[EXERCISE]:
The lines from the one with "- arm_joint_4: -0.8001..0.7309" through the last line of the material below, copied exactly and free of pictures, make up the whole answer.

++++++++++

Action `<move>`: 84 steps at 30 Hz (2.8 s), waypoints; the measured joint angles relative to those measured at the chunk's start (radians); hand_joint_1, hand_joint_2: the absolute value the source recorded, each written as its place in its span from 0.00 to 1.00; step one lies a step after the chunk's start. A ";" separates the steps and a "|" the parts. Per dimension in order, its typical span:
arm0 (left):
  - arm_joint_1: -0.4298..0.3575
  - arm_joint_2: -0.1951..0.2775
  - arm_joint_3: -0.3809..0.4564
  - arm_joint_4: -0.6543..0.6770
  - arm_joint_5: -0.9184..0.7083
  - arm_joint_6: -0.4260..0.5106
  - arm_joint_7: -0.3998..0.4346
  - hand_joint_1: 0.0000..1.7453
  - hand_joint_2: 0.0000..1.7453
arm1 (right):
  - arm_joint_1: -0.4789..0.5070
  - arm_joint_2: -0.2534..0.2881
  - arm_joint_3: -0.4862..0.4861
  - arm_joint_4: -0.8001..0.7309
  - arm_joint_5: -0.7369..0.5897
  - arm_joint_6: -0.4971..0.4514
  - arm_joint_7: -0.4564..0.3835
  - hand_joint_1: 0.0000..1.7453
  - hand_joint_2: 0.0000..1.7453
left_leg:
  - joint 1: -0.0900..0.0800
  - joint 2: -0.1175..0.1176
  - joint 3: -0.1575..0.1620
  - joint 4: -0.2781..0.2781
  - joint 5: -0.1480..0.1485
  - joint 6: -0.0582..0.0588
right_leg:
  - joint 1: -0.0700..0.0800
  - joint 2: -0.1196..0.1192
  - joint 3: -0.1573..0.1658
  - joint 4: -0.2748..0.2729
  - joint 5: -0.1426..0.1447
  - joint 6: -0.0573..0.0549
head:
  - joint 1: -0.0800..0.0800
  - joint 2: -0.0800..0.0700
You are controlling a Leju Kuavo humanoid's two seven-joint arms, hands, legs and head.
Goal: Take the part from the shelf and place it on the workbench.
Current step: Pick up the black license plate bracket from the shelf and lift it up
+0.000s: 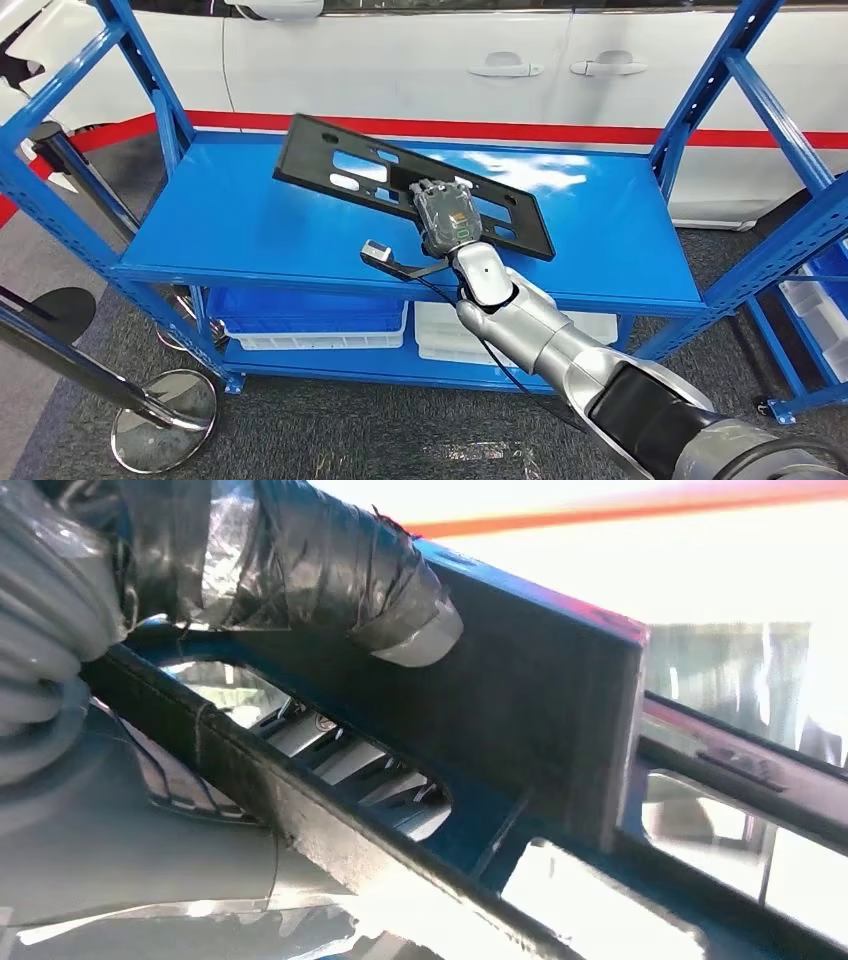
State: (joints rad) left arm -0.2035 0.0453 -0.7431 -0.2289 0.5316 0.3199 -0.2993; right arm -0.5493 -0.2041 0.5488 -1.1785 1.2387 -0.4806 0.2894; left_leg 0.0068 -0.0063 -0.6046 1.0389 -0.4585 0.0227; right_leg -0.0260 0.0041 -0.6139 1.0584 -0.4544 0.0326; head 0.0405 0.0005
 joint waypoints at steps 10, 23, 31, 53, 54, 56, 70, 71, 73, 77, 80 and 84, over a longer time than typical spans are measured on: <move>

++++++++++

[SOLUTION TO THE EXERCISE]:
  - arm_joint_4: -0.8001..0.7309
  - arm_joint_5: -0.7369..0.5897
  - arm_joint_6: -0.4971..0.4514
  - arm_joint_7: -0.4564..0.3835
  - hand_joint_1: 0.0000..1.7453
  - hand_joint_2: 0.0000..1.7453
left_leg:
  - joint 1: -0.0900..0.0800
  - joint 2: -0.1175..0.1176
  - joint 3: -0.1575..0.1620
  - joint 4: -0.2781..0.2781
  - joint 5: -0.1480..0.1485
  - joint 6: -0.0582..0.0588
right_leg:
  - joint 1: -0.0700..0.0800
  - joint 2: -0.1196..0.1192
  - joint 3: -0.1573..0.1658
  - joint 4: -0.2748..0.2729
  - joint 5: -0.1426..0.1447
  - joint 6: -0.0573..0.0549
head:
  - joint 1: -0.0800..0.0800
  - joint 2: -0.0800..0.0700
You are controlling a Leju Kuavo humanoid's two seven-joint arms, hands, legs and head.
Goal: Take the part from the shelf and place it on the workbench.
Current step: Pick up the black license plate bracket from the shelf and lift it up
+0.000s: 
State: (joints rad) left arm -0.2035 0.0453 -0.7431 -0.2289 0.5316 0.3199 -0.2993; right arm -0.5493 -0.2041 0.5488 -1.1785 1.2387 -0.4806 0.2894; left_leg 0.0068 -0.0063 -0.6046 1.0389 -0.4585 0.0227; right_leg -0.0260 0.0041 -0.6139 1.0584 -0.4544 0.0326; head 0.0405 0.0005
 joint waypoints at steps 10, 23, 31, 53, 54, 56, 70, 71, 73, 77, 80 and 84, over a longer time than typical spans are measured on: <move>

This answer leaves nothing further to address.